-- Activity --
Within the material below, transcribe exactly the lines from the one holding "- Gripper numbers" through the one holding "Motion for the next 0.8", keeping both ends and skipping the rest.

-- Listed records --
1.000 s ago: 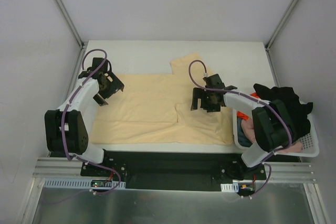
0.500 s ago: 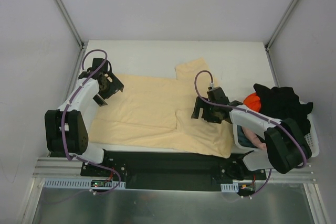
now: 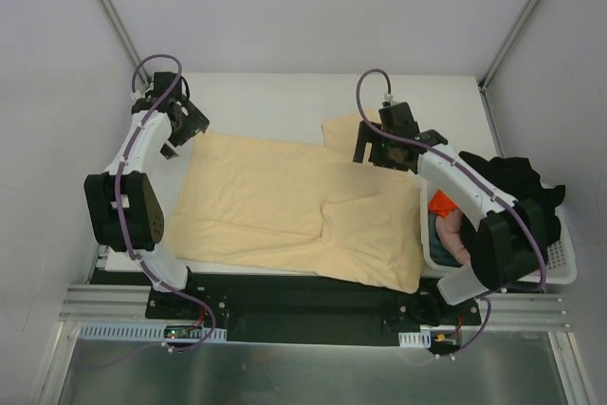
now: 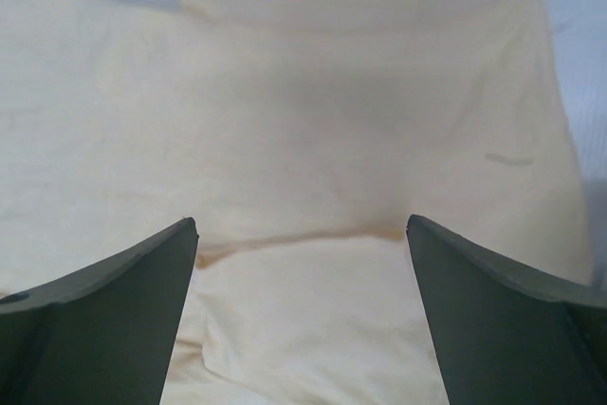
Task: Fold and stack the t-shirts
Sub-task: Fold the flattened tshirt in 1/3 of the way, then grap the side of the flattened tshirt furthest away from the robot with both arms
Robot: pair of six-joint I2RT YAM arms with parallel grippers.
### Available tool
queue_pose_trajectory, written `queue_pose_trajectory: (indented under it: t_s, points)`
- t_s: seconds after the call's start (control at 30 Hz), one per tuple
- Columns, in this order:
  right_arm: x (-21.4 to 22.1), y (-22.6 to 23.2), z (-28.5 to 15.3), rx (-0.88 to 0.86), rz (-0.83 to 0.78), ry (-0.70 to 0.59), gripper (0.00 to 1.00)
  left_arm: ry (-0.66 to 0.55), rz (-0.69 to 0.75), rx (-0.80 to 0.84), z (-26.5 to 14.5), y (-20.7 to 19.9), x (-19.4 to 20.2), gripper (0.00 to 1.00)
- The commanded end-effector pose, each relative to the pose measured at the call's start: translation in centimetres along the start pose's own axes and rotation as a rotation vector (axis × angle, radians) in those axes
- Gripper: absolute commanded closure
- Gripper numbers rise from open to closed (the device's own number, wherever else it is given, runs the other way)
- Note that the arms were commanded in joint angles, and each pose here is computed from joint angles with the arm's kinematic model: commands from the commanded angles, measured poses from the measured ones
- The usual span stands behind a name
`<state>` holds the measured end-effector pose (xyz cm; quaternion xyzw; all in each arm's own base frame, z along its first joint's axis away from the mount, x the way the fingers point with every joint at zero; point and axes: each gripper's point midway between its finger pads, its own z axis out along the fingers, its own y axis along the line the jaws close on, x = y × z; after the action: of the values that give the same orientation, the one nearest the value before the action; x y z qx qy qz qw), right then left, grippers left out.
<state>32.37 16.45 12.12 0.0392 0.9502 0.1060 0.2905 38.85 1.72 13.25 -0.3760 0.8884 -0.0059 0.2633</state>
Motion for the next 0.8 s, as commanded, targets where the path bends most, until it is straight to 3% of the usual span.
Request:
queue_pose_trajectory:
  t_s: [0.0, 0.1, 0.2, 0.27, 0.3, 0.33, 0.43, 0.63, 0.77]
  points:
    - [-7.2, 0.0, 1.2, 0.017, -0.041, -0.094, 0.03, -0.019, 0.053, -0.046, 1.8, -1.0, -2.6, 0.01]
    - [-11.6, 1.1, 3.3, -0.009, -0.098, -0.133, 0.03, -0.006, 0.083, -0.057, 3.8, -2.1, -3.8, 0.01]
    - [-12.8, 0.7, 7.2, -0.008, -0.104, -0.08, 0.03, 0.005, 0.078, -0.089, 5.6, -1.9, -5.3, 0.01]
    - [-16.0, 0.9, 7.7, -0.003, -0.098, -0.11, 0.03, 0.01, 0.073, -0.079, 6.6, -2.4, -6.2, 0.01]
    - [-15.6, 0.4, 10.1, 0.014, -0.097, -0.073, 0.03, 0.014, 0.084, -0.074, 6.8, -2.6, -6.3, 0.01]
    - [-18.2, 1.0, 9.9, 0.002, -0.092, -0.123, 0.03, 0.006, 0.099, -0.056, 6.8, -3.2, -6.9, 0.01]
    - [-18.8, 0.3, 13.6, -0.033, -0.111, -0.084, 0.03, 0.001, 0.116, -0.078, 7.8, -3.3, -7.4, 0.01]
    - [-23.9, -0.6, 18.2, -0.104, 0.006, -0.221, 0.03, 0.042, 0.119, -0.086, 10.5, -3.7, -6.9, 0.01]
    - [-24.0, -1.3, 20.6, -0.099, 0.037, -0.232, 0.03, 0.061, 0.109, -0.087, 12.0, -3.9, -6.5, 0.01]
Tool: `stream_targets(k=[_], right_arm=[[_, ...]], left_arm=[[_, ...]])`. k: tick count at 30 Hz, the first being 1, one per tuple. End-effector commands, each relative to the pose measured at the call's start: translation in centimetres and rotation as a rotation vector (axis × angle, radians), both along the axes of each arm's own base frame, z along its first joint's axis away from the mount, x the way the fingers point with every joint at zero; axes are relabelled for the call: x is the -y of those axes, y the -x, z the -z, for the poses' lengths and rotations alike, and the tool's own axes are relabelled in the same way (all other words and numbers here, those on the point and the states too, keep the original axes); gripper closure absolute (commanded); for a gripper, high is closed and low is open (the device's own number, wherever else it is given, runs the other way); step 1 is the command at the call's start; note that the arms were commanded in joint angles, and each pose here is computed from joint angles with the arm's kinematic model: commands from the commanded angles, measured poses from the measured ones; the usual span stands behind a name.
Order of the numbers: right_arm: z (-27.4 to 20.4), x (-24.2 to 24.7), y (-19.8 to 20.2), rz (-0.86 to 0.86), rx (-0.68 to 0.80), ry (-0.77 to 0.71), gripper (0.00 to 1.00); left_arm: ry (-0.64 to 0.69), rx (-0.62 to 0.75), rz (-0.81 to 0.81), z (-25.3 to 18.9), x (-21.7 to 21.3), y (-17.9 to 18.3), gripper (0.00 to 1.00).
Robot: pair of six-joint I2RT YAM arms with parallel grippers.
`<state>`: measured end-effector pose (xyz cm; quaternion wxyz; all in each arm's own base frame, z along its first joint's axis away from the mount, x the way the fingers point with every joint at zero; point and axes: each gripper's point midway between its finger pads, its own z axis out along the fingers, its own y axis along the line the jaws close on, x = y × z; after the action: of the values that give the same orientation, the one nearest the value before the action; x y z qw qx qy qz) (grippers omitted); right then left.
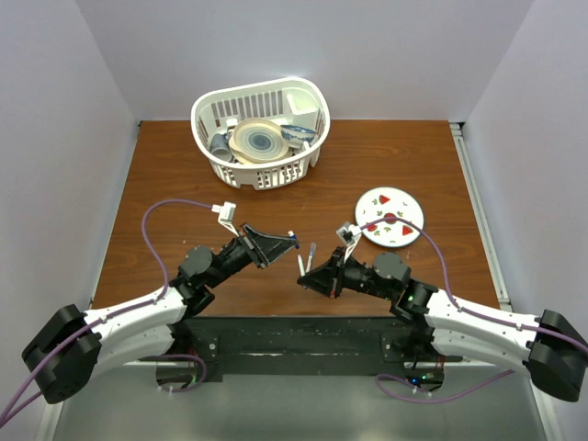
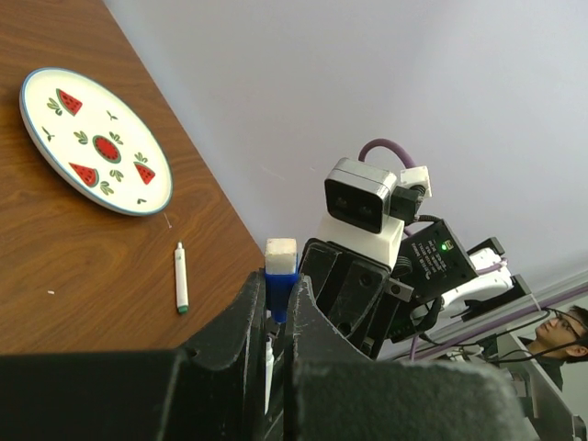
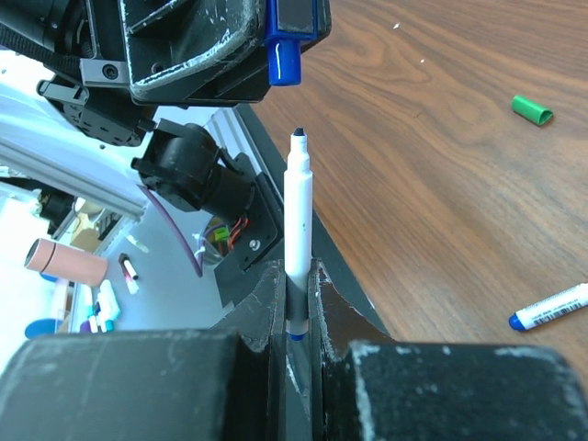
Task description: Insert the pens into the pen caps
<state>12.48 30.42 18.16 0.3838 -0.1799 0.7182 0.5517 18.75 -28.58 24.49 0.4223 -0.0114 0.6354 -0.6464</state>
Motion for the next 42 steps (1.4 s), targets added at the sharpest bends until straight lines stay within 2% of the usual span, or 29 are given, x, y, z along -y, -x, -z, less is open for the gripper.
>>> stream_targets(k=[1, 27, 36, 42], right_arm=[[-2.9, -0.4, -0.7, 0.021, 0.064, -0.043, 1.00], [-3.1, -0.5, -0.9, 0.035, 0.057, -0.042, 1.00], [-3.3, -0.5, -1.1, 0.046, 0.060, -0.036, 1.00], [-3.6, -0.4, -1.4, 0.065, 0.059, -0.029, 1.00]], left_arm=[[0.023, 0.018, 0.018, -0.6, 0.0, 0.5, 1.00], [0.038, -0.013, 0.100, 0.6, 0.2, 2.2, 1.00], [-0.008, -0.027, 0.088, 1.9, 0.2, 2.2, 1.00], [-0.021, 0.028, 0.161, 1.6, 0.7, 3.7, 1.00]])
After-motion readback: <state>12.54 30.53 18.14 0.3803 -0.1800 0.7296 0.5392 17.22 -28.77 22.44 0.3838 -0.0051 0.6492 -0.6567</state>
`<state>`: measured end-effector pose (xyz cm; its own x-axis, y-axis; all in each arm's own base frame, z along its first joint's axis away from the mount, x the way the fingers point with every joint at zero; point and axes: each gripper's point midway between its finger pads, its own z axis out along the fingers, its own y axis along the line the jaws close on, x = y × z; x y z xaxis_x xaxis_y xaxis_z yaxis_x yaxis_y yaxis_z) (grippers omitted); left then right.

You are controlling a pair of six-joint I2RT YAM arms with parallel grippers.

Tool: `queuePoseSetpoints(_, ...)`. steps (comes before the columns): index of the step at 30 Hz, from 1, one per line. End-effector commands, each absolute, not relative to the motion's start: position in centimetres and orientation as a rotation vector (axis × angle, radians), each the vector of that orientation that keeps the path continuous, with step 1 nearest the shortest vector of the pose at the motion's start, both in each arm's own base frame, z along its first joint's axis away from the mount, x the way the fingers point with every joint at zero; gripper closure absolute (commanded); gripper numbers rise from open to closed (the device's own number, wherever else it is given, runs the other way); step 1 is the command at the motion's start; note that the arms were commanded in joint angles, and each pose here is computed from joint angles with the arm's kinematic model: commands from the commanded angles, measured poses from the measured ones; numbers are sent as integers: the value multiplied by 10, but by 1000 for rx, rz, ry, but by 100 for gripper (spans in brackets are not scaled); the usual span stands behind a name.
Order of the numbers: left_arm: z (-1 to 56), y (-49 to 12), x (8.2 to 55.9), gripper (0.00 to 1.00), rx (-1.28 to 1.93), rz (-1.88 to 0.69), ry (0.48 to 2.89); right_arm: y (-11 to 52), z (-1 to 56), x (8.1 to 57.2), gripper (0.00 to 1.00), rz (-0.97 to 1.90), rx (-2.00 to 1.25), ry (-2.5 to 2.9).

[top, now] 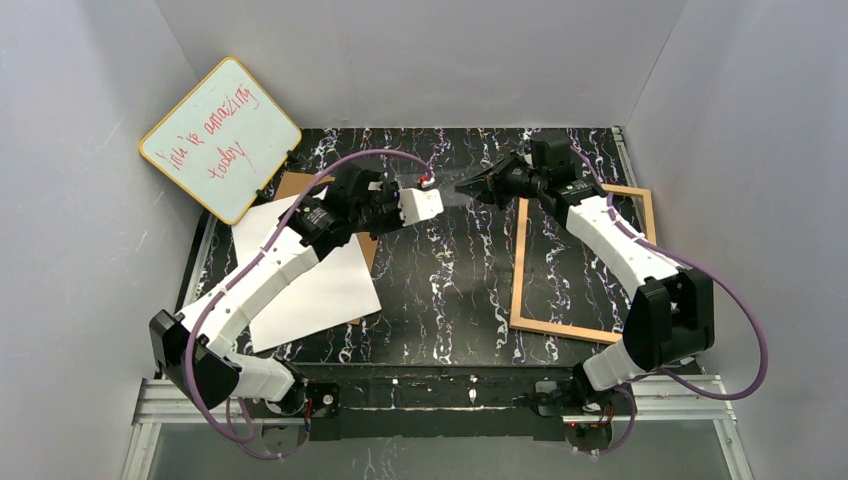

-- Exercise result --
- Gripper numbers rise from open to closed (the device's own number, wherever else it is given, runs the other way)
- Note that the arms were commanded in joint angles, and each pose here is computed from joint angles with the arm's kinematic model: commands from the commanded angles, measured poses from the measured ones
- The usual span stands behind a name
`<state>` holds the measured end-effector pose (xyz cm; quaternion xyzw; all in each arm's own base frame, z along its first joint's axis away from the mount, x the way the fingers point with every joint at zero; point and axes: each gripper's point midway between its finger pads, its own z axis out along the fingers, its own y axis along the line the jaws close on, x = y × z; after the action: of the values that give the same orientation, the one nearest the value before the action; x y z qx qy qz qw), right then left, grippers left out.
<state>32.37 16.45 12.12 0.0392 0.9502 0.1060 0.2905 38.85 1.72 13.25 -0.3760 0.8884 -0.0059 0.2633</state>
Motion for the next 0.8 s, as commanded, targets where the path bends most, until it is straight to 3% of the usual span.

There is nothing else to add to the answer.